I am currently planning a move to the UAE and I am searching for jobs in sport in the region. I am currently the advertising and sponsorship manager for a well known English football team, so I look after the sales side of the advertising and sponsorship opportunities at the club.

I would love to find a similar opportunity in the UAE but I am finding information very difficult to come by as many of the sports teams have very limited websites and the larger organisations such as the pro league, yas marina etc do have pages to upload a CV etc but no information about specific vacancies.

If anybody can help me with my search it would be appreciated. 

Many Thanks

Charlie


----------



## webmongaz (Feb 2, 2011)

Hi Charlie, unfortunately you will struggle whilst searching in the UK, you really need to be out here in person. You need to start meeting people in the industry and building your own network, everyone kinda knows everyone somewhere along the line in sport here as its such a bubble. On a positive note it's a very good time of year to start looking as there are many events coming up and I can tell you from personal experience within the industry that sports sponsorship is very much available. I suggest you come over here for at least a week and start knocking on doors, it worked for me but you have to be patient. When you have made 5 posts on here you will unlock the private message function, I would like to have a look at your CV as I know some very reputable sponsorship agencies here.


----------



## charlieboy561 (Sep 16, 2012)

Hi webmongaz, thanks for your reply.

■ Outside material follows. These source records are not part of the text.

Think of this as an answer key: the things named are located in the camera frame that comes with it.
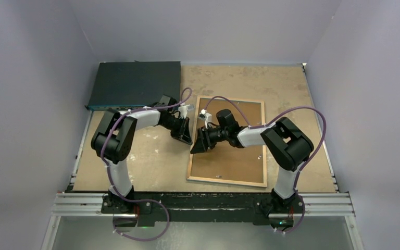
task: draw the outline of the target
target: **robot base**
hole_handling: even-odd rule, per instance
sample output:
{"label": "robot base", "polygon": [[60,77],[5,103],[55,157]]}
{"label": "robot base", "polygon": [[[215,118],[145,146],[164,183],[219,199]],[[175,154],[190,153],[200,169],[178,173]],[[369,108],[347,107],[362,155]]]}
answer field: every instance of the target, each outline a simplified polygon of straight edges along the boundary
{"label": "robot base", "polygon": [[[170,221],[180,222],[252,222],[273,228],[293,226],[293,217],[270,218],[273,214],[302,213],[301,199],[295,195],[286,201],[272,193],[206,193],[206,192],[135,192],[129,199],[154,199],[168,209]],[[166,221],[166,214],[155,203],[127,203],[108,193],[103,197],[103,214],[134,214],[140,211],[139,227],[152,227]]]}

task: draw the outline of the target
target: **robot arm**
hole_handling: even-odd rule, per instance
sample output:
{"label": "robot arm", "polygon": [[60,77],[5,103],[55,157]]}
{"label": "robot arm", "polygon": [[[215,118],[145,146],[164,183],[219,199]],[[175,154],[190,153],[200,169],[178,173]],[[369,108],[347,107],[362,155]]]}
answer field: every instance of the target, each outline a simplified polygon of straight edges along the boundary
{"label": "robot arm", "polygon": [[[163,96],[158,103],[150,105],[151,107],[165,107],[177,103],[177,100],[169,96]],[[193,110],[192,105],[180,105],[177,110],[174,108],[159,109],[159,110],[144,110],[134,112],[126,116],[117,126],[117,135],[112,135],[105,148],[105,158],[110,163],[109,171],[112,176],[119,193],[122,196],[127,196],[132,184],[128,175],[127,156],[131,150],[134,133],[136,130],[163,126],[170,130],[171,137],[192,145],[191,135],[189,133],[189,118],[187,114]],[[91,148],[96,150],[97,156],[101,156],[102,147],[108,137],[110,129],[114,123],[126,111],[109,110],[105,112],[97,130],[91,140]],[[112,187],[109,190],[116,194]]]}
{"label": "robot arm", "polygon": [[[287,117],[268,127],[251,129],[240,127],[228,109],[219,111],[216,116],[218,126],[213,128],[208,121],[206,126],[197,129],[197,140],[191,154],[204,153],[221,141],[228,141],[237,148],[266,145],[280,166],[272,194],[283,201],[291,198],[295,194],[297,170],[314,150],[312,141]],[[200,118],[208,117],[210,120],[211,115],[202,111]]]}

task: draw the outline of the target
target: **robotic arm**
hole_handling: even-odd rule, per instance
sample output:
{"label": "robotic arm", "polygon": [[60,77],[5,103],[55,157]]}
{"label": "robotic arm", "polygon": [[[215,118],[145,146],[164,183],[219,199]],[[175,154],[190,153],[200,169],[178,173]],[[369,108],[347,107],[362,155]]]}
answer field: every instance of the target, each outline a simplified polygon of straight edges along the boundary
{"label": "robotic arm", "polygon": [[280,166],[277,183],[272,196],[283,203],[295,194],[294,185],[297,169],[314,150],[312,141],[287,117],[280,118],[268,127],[240,127],[228,109],[217,112],[218,125],[211,126],[211,114],[202,110],[199,116],[205,126],[197,129],[197,140],[191,154],[207,152],[217,142],[228,141],[233,147],[266,145]]}
{"label": "robotic arm", "polygon": [[[177,103],[177,100],[164,95],[158,103],[150,105],[150,108],[165,107],[175,103]],[[167,108],[138,111],[126,116],[120,122],[117,127],[118,134],[112,135],[109,139],[104,156],[110,163],[109,171],[111,171],[112,180],[123,197],[127,196],[132,189],[126,158],[131,150],[135,131],[160,125],[170,130],[172,138],[192,145],[187,114],[193,109],[192,105],[180,105],[177,110],[175,108]],[[101,156],[102,147],[108,137],[109,130],[124,113],[126,111],[116,112],[109,110],[105,112],[91,140],[91,148],[96,150],[97,156]],[[113,187],[110,187],[109,190],[111,193],[117,194],[114,192]]]}
{"label": "robotic arm", "polygon": [[[97,156],[101,157],[103,154],[103,160],[109,166],[108,177],[115,187],[111,186],[108,195],[103,196],[101,213],[132,214],[137,207],[141,216],[137,221],[139,227],[153,226],[155,221],[169,223],[170,220],[252,222],[256,226],[271,225],[275,230],[278,227],[293,227],[293,217],[287,216],[284,219],[283,215],[304,212],[301,198],[295,195],[295,177],[302,164],[309,159],[314,146],[310,139],[286,117],[268,126],[242,127],[230,110],[224,109],[216,114],[219,124],[215,125],[211,123],[211,114],[202,110],[200,117],[205,119],[205,126],[197,129],[197,140],[191,149],[191,154],[204,153],[221,141],[228,141],[231,146],[237,148],[266,145],[280,165],[278,180],[271,193],[134,191],[128,175],[126,158],[131,150],[136,130],[160,125],[170,130],[172,138],[192,145],[187,114],[193,107],[176,104],[174,98],[163,96],[158,103],[140,111],[129,111],[127,116],[125,112],[113,110],[105,112],[91,140],[91,148],[96,151]],[[117,135],[111,131],[114,125],[118,130]],[[113,225],[114,228],[130,227],[123,224]],[[162,236],[167,228],[168,224],[161,234],[146,240]],[[143,240],[125,234],[123,236]]]}

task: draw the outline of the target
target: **gray wall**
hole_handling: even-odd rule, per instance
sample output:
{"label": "gray wall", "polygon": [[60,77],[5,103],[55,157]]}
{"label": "gray wall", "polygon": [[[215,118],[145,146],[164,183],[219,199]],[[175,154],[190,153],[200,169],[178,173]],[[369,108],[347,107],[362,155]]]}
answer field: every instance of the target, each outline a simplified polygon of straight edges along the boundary
{"label": "gray wall", "polygon": [[0,249],[39,249],[97,67],[66,0],[0,0]]}
{"label": "gray wall", "polygon": [[307,61],[341,0],[71,0],[101,61]]}
{"label": "gray wall", "polygon": [[343,0],[306,68],[367,249],[400,249],[400,0]]}

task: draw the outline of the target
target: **cork board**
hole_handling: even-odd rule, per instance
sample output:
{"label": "cork board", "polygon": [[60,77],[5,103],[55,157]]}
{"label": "cork board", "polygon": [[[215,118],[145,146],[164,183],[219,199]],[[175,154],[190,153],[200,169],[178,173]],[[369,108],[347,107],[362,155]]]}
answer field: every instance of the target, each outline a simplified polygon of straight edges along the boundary
{"label": "cork board", "polygon": [[[306,78],[300,66],[182,66],[180,88],[193,90],[187,104],[196,105],[198,95],[222,95],[241,99],[263,100],[266,120],[295,106],[312,105]],[[91,138],[103,116],[93,112],[87,138],[82,146],[79,169],[74,183],[76,191],[107,191],[106,169],[90,147]],[[194,112],[188,114],[190,131]],[[318,143],[320,131],[315,114],[297,110],[287,115],[308,137]],[[138,191],[181,192],[270,192],[275,186],[278,164],[267,151],[267,188],[226,183],[190,181],[186,179],[190,146],[171,138],[161,126],[136,131],[128,171]],[[300,192],[334,193],[332,174],[324,150],[303,170],[298,181]]]}
{"label": "cork board", "polygon": [[[212,96],[198,96],[195,114],[206,106]],[[264,102],[230,98],[245,114],[252,125],[265,122]],[[229,102],[214,99],[208,106],[212,114],[212,122],[218,124],[216,113],[229,109],[240,126],[246,126],[246,121],[238,110]],[[197,139],[197,128],[205,125],[201,119],[194,120],[193,138]],[[251,146],[235,148],[227,141],[218,142],[214,149],[206,153],[190,155],[187,179],[195,181],[217,182],[237,185],[267,187],[266,147]]]}

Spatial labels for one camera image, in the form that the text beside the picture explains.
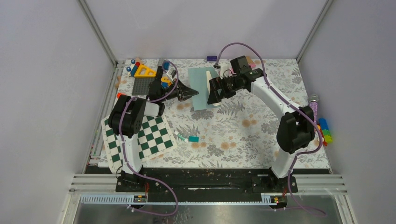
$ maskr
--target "gray wall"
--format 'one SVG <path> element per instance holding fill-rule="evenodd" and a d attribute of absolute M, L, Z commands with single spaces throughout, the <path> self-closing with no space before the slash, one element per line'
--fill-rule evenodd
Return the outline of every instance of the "gray wall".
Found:
<path fill-rule="evenodd" d="M 53 224 L 112 65 L 76 0 L 0 3 L 0 223 Z"/>
<path fill-rule="evenodd" d="M 300 63 L 361 224 L 394 223 L 396 1 L 336 0 Z"/>
<path fill-rule="evenodd" d="M 206 58 L 231 42 L 295 58 L 326 0 L 87 0 L 118 59 Z M 242 46 L 223 56 L 253 54 Z"/>

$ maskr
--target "table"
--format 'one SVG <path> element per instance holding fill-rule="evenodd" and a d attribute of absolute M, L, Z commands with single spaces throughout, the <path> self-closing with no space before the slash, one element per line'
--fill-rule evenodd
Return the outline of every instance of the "table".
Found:
<path fill-rule="evenodd" d="M 187 86 L 190 85 L 188 68 L 212 67 L 214 64 L 203 59 L 170 60 L 177 66 L 179 78 Z M 158 60 L 143 62 L 156 70 Z M 256 68 L 261 68 L 259 60 L 254 62 Z M 304 83 L 295 59 L 269 59 L 264 60 L 264 63 L 269 79 L 279 90 L 294 102 L 302 106 L 308 105 Z M 133 85 L 134 78 L 124 68 L 117 93 L 132 95 Z M 269 168 L 278 155 L 278 120 L 258 97 L 247 90 L 238 91 L 232 98 L 224 99 L 220 108 L 210 110 L 194 111 L 192 99 L 184 102 L 172 99 L 164 103 L 166 108 L 163 116 L 171 129 L 178 130 L 185 136 L 198 136 L 199 142 L 178 140 L 176 149 L 143 162 L 144 167 Z M 315 137 L 309 144 L 307 150 L 317 147 L 316 139 Z M 299 156 L 295 165 L 295 168 L 329 167 L 323 148 L 315 154 Z"/>

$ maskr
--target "yellow toy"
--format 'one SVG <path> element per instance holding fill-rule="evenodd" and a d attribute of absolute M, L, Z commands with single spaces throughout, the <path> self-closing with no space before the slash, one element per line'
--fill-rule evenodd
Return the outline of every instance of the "yellow toy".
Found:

I have been using linkedin and google to research key contacts etc to introduce myself which has worked to a certain point, but I agree that it is a very difficult market to break into whilst in the UK. 
I have enough money saved to make the move to the UAE and set myself up and I willing to take the risk of moving without a job, but obviously would feel more relaxed with a position in place. 
I am more than happy to forward you my CV, so will be happy to attach it once I have unlocked the features or if you would prefer me to email it over I will be more than happy to. 

Thanks

Charlie


----------



## chrisjoce (Mar 3, 2013)

Hi ther. I would also love some advice if you could help me out please. I'm a strength and conditioning coach looking to move to Dubai and would love to get into the sport industry there but like Charlie am struggling to get anywhere while based in the UK. Any advice would greatly appreciated. 

Thanks

Chris


----------